Укрощая Прерикон - страница 4
До того как первые тела затрепетали в петле, подобно поднятым флагам на ветру, судья заметно нервничал. Его пугало все: от заведенной толпы до несчастливого числа «тринадцать». Но стоило первым преступникам умереть, правосудию свершиться, а толпе возликовать вместе с его торжеством, как он тут же успокоился и вошел в обычный ритм. На таких больших казнях приговоры зачитывали судебные клерки, их шеи охватывали белые воротнички, шеи преступников — петли. Судье же только и оставалось, что давать палачу отмашку.

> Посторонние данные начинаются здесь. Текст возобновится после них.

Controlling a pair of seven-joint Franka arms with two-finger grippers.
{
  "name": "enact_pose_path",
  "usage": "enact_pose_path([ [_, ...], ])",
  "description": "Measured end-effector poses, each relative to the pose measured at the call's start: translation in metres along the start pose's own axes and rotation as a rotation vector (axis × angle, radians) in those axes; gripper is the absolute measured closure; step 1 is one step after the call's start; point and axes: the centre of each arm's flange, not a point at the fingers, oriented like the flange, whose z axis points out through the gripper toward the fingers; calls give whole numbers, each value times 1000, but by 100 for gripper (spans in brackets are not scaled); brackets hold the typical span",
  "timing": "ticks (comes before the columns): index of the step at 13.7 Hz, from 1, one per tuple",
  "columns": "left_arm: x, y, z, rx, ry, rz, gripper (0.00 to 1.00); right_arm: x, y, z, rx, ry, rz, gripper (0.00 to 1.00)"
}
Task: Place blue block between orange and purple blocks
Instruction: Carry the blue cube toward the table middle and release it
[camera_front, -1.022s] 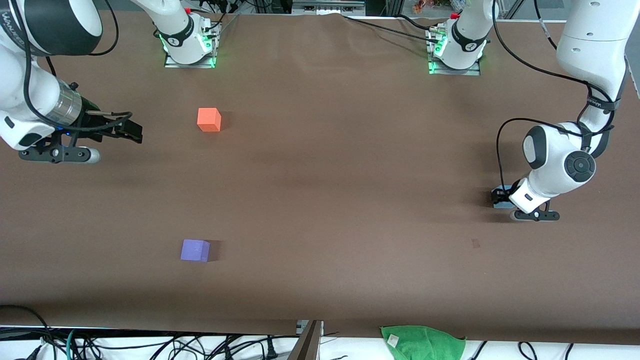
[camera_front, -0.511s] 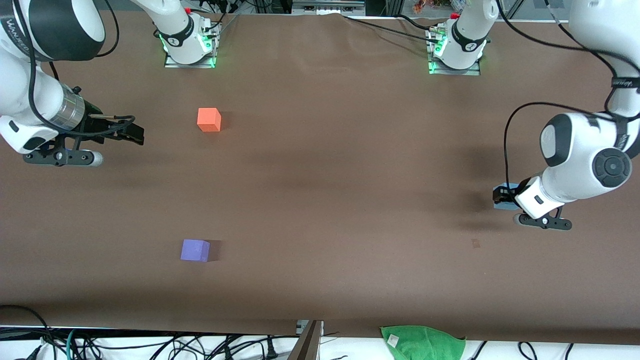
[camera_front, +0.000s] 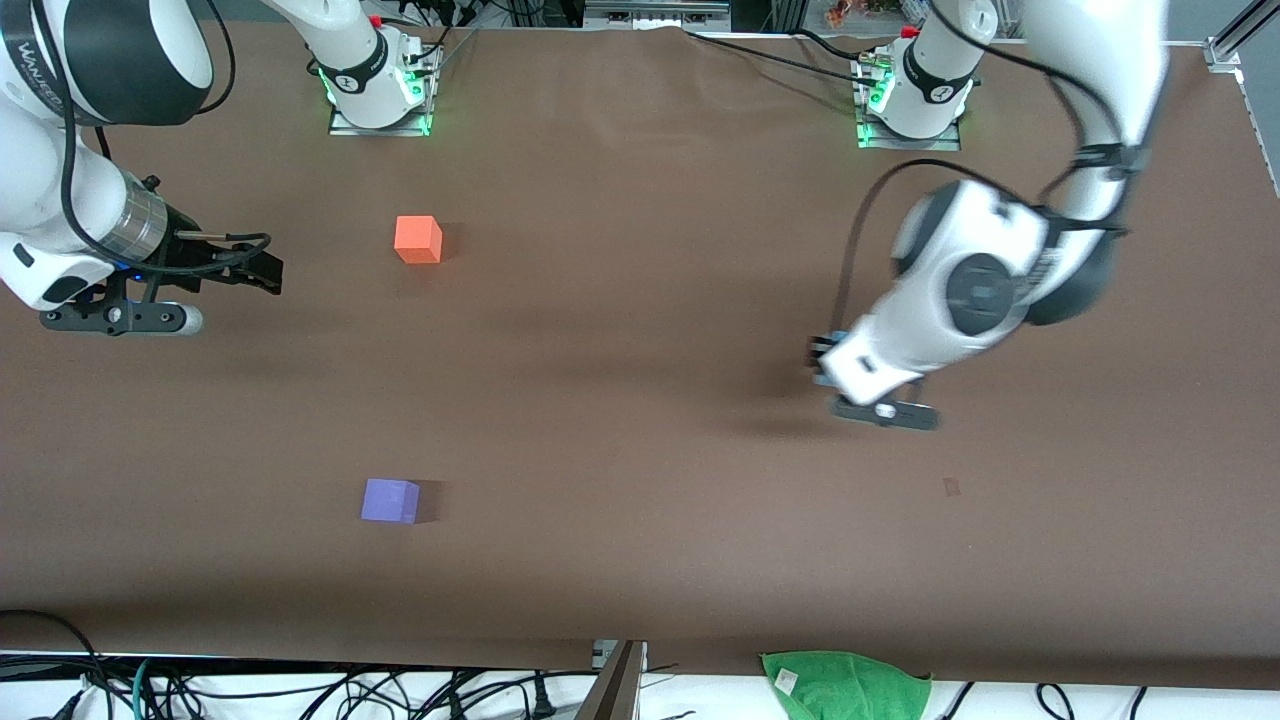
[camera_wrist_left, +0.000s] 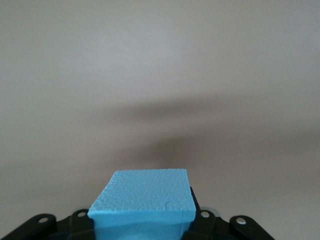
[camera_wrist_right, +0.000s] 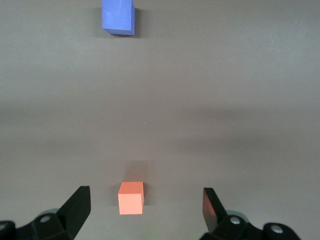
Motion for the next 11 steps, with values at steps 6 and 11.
enact_pose_path([
  [6, -17, 169, 98, -91, 94, -71, 41, 10, -1, 18, -5, -19, -4, 0],
  [11, -35, 212, 169, -50, 155, -86, 41, 11, -4, 18, -4, -14, -12, 0],
])
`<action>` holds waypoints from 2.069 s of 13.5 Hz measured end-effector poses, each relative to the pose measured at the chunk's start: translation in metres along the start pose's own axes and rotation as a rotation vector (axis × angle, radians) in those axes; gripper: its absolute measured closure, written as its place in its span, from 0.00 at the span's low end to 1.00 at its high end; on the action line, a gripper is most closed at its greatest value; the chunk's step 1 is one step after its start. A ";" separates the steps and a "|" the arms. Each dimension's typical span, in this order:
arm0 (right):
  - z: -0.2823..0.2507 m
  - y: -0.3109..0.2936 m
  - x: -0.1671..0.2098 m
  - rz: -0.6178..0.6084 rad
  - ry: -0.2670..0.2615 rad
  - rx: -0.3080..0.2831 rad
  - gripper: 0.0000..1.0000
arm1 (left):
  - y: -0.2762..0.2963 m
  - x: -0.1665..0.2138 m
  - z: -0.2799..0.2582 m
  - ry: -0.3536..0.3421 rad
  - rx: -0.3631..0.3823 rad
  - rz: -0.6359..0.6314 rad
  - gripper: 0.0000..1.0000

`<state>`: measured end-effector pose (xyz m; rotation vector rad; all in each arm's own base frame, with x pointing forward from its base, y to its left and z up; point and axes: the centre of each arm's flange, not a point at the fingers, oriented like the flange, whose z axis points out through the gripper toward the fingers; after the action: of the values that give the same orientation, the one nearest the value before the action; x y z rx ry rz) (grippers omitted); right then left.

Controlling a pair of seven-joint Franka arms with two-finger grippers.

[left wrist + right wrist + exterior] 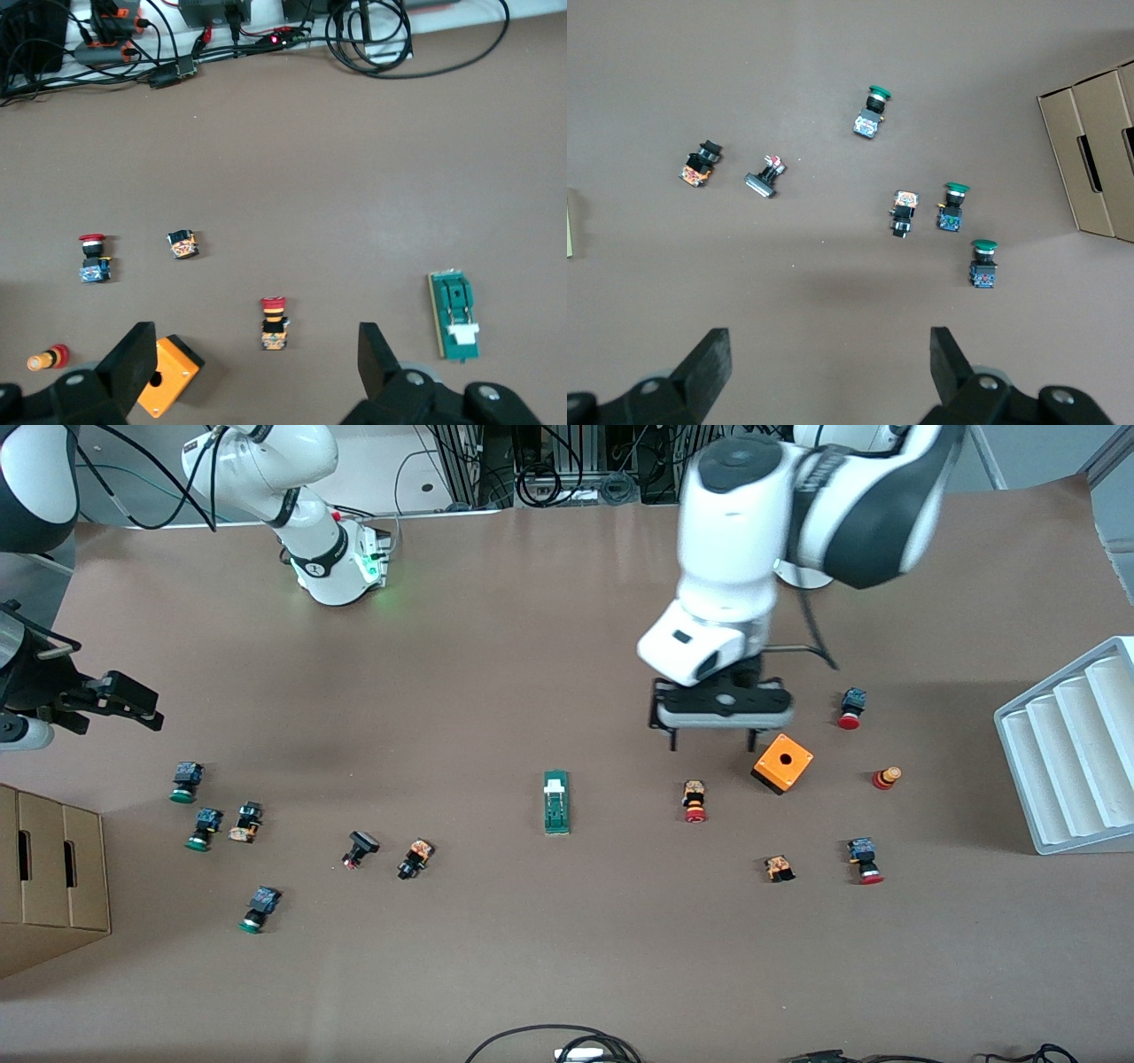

Он указал большим пальцем вниз, и морячок понесся к «рее» со скоростью «бегучего такелажа», захлестнувшего его шею, а для ковбоев началось последнее родео. Жизнь — этот самый свирепый из быков — тут же сбросил их со своей спины, и они повисли в воздухе в полете, окончания которого им не суждено было застать.
Ковбои — парни горячие и быстрые — вскоре успокоились, а морячок все никак не хотел умирать, слишком уж, видно, жизнь любил, и чего только на запад его потянуло? Палач кивнул одному из своих помощников, и тот, вздохнув, зашел за преступника сзади и бросился на него со спины, повиснув на его плечах. Среди пиратов на ряду с килеванием и вешанием на рангоуте, распространена и такая казнь: провинившемуся матросу приковывают к ноге пушечное ядро и приносят его в жертву морскому черту, отдают пучине — это называется «предать дну». Не тоже, что «кормить акул», которые так голодны, что под самый борт иногда подплывают, но мелкой рыбешке, ракам и моллюскам тоже ведь чем-то питаться нужно.
Помощник палача, навалившись своим весом, сломал шею живучему матросу, и тот, захрипев, обвис, как парус в штиль. Тела высвободили из петель, и новая партия преступников взошла на эшафот. У этих ноги тряслись, а кое-кто из них даже обмочился, увидев воочию, что его ждет. После первой партии дело пошло быстрее, клерки зачитывали приговоры так быстро, что разобрать что-либо не представлялось возможным: проступки и имена сливались воедино в их скороговорках, но ничего из этого уже не было важным — не судят ведь, а убивают. Каждые четыре партии палач рубил общую веревку, и они меняли снасти — так было положено, потому что веревки от частого использования изнашивались и могли лопнуть в самый неподходящий момент.
Когда все, чья смерть была отсрочена, получили свое, на эшафот потащили свежих смертников, тогда-то и приключился новый инцидент. Судья к тому моменту уже расслабился и получал удовольствие от работы, люди порядком устали, пересытившись необычно долгой казнью, а шериф и его констебли потеряли бдительность. К виселице взошли не люди, но тени людей, слишком много чужих смертей увидели они в тот день, чтобы смотреть смерти в глаза без страха. В момент, когда первых подвели к лестнице, один не выдержал и дернулся бежать, но его тут же оприходовали дубинками и погнали наверх.
Только три самых отпетых ублюдка из этих тринадцати преступников, поднявшихся на эшафот, сохраняли хладнокровие. Мертвые души, мертвые лица и взгляды, их не пугала участь, они плевали в лицо смерти, один из них желал ее.
Двух из этих трех поставили рядом в первом ряду — лучшие места на собственную гибель и прямой путь за кулисы, где под ними лежали тела. Один из них, рыжий и конопатый, улыбался криво, его лицо было полуразрублено томагавком, второй — среднего роста и сложения — смотрел спокойно. У этого второго были каштановые волосы с проседью и густые усы. Его губы смыкались плотнее, чем у статуи, ястребиный нос и такие же хищные зрачки смотрели так, что каждый из толпы, кто встречался с ним взглядом, прятал глаза. Он смотрел на людей, как старая овчарка смотрит на овец. Он так далеко уже заступил за грань жизни и смерти, что не отличал добра от зла, а бритву цирюльника от лезвия гильотины. Он когда-то служил на благо нации, но она обвинила его и отреклась от него, разорвала его мундир на части и втоптала их в грязь, а вместе с мундиром уничтожила и человека в нем, превратила его в каторжника без прошлого и будущего. Теперь все, что осталось от его прошлого, это татуировка на плече и крест на спине. Его руки покрывали шрамы, но еще больше шрамов было глубже кожи, где он прятал то, что осталось от его души.